Brief
Where a line in the material below has the string "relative", please report it.
::::
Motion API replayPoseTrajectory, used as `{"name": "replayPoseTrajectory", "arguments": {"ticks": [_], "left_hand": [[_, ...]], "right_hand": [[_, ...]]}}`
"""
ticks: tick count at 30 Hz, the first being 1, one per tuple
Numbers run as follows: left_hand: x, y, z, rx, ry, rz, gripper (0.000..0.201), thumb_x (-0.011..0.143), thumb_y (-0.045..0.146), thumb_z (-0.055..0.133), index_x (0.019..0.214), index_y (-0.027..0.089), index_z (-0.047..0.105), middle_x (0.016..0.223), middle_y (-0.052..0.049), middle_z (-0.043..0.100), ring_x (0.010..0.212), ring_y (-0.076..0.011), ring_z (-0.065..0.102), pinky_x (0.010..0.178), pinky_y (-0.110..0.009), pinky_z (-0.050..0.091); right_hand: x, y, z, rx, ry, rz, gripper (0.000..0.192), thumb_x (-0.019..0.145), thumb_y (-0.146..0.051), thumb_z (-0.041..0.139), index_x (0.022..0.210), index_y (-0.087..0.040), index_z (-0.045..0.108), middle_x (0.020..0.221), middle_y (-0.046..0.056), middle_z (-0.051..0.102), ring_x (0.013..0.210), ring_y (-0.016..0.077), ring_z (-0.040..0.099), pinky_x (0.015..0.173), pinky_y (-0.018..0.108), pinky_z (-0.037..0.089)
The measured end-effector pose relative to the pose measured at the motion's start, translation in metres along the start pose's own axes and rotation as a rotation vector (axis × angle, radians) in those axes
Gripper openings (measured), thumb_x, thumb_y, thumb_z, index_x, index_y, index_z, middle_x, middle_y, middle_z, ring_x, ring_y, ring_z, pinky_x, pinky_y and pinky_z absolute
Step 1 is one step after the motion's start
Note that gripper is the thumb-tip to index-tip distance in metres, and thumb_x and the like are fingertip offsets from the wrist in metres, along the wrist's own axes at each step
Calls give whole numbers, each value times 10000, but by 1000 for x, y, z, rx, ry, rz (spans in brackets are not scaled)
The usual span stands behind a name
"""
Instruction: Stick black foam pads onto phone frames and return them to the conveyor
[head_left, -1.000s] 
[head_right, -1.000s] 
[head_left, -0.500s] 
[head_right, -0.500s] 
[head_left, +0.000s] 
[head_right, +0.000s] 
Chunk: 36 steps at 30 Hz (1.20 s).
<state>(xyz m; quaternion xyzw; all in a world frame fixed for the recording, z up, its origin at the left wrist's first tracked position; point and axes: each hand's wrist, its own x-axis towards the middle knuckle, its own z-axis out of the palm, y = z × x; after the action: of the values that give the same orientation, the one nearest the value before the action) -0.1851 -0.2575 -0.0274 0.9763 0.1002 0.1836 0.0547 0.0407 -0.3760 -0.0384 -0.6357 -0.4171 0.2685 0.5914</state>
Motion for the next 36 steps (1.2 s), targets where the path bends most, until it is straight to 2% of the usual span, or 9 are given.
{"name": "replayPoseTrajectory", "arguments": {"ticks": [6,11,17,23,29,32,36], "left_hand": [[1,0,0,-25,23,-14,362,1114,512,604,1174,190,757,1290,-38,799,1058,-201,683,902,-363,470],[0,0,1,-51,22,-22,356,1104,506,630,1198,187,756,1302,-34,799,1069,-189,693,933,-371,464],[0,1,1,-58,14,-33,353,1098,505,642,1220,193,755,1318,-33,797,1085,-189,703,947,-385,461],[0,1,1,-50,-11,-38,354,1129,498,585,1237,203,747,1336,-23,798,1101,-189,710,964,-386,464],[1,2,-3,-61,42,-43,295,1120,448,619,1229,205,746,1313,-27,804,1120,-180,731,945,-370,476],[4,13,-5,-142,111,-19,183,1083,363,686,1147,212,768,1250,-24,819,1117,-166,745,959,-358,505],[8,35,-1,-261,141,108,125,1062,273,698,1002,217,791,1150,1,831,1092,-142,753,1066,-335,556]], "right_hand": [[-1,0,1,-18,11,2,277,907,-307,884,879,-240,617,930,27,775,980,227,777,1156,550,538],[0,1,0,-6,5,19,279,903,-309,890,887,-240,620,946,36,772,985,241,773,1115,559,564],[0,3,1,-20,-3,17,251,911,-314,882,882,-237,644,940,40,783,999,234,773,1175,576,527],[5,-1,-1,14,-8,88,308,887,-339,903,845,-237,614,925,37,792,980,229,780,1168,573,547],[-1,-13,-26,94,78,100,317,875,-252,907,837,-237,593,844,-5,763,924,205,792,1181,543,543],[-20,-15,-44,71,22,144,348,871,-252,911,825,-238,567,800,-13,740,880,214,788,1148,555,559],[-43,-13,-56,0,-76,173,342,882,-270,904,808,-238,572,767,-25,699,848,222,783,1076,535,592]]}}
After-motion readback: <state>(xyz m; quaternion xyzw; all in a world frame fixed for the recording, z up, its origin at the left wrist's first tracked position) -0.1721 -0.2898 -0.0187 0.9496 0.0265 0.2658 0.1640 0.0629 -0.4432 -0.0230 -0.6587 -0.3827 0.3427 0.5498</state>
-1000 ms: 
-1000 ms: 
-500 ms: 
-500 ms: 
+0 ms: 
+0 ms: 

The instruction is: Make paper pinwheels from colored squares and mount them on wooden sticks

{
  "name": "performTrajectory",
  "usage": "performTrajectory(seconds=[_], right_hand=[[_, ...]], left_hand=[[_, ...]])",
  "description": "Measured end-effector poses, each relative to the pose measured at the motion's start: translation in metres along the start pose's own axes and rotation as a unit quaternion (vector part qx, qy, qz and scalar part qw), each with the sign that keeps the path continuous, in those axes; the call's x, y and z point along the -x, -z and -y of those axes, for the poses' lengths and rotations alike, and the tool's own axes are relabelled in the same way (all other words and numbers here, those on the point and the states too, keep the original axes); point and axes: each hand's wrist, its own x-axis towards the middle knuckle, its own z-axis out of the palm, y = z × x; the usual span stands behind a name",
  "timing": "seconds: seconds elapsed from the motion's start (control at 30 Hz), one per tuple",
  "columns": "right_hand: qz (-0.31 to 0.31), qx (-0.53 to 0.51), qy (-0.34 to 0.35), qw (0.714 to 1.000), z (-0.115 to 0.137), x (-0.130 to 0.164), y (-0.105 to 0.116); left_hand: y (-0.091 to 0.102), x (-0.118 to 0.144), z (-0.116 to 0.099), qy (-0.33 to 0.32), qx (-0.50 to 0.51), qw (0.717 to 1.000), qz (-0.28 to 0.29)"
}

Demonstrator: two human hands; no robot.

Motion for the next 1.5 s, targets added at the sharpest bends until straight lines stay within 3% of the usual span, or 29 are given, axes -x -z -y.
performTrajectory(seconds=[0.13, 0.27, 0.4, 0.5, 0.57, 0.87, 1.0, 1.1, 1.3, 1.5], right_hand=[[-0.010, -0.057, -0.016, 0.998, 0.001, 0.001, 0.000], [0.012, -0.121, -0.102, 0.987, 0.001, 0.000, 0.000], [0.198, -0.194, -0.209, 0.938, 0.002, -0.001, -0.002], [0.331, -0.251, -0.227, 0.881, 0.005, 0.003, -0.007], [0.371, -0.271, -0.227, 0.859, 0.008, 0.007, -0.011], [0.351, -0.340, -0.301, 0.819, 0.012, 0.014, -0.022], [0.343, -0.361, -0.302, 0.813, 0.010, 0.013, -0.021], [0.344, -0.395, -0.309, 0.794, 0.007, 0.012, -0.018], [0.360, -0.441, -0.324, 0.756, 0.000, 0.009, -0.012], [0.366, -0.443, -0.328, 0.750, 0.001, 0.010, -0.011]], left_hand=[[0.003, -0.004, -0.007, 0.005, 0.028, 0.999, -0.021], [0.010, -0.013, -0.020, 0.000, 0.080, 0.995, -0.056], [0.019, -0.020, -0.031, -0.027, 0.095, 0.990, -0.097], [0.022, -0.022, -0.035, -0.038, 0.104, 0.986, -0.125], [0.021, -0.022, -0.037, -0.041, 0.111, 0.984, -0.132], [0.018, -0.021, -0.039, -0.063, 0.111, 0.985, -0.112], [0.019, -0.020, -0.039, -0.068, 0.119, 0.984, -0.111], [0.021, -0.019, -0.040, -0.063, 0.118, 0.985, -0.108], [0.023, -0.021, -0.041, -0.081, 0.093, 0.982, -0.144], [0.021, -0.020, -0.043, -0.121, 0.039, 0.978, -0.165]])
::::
Exercise answer
The measured end-effector pose relative to the pose measured at the motion's start, translation in metres along the start pose's own axes and rotation as a rotation vector (axis × angle, radians) in those axes
  "description": "Measured end-effector poses, each relative to the pose measured at the motion's start: translation in metres along the start pose's own axes and rotation as a unit quaternion (vector part qx, qy, qz and scalar part qw), each with the sign that keeps the path continuous, in those axes; the call's x, y and z point along the -x, -z and -y of those axes, for the poses' lengths and rotations alike, and the tool's own axes are relabelled in the same way (all other words and numbers here, those on the point and the states too, keep the original axes); point and axes: each hand's wrist, its own x-axis towards the middle knuckle, its own z-axis out of the palm, y = z × x; the usual span stands behind a name",

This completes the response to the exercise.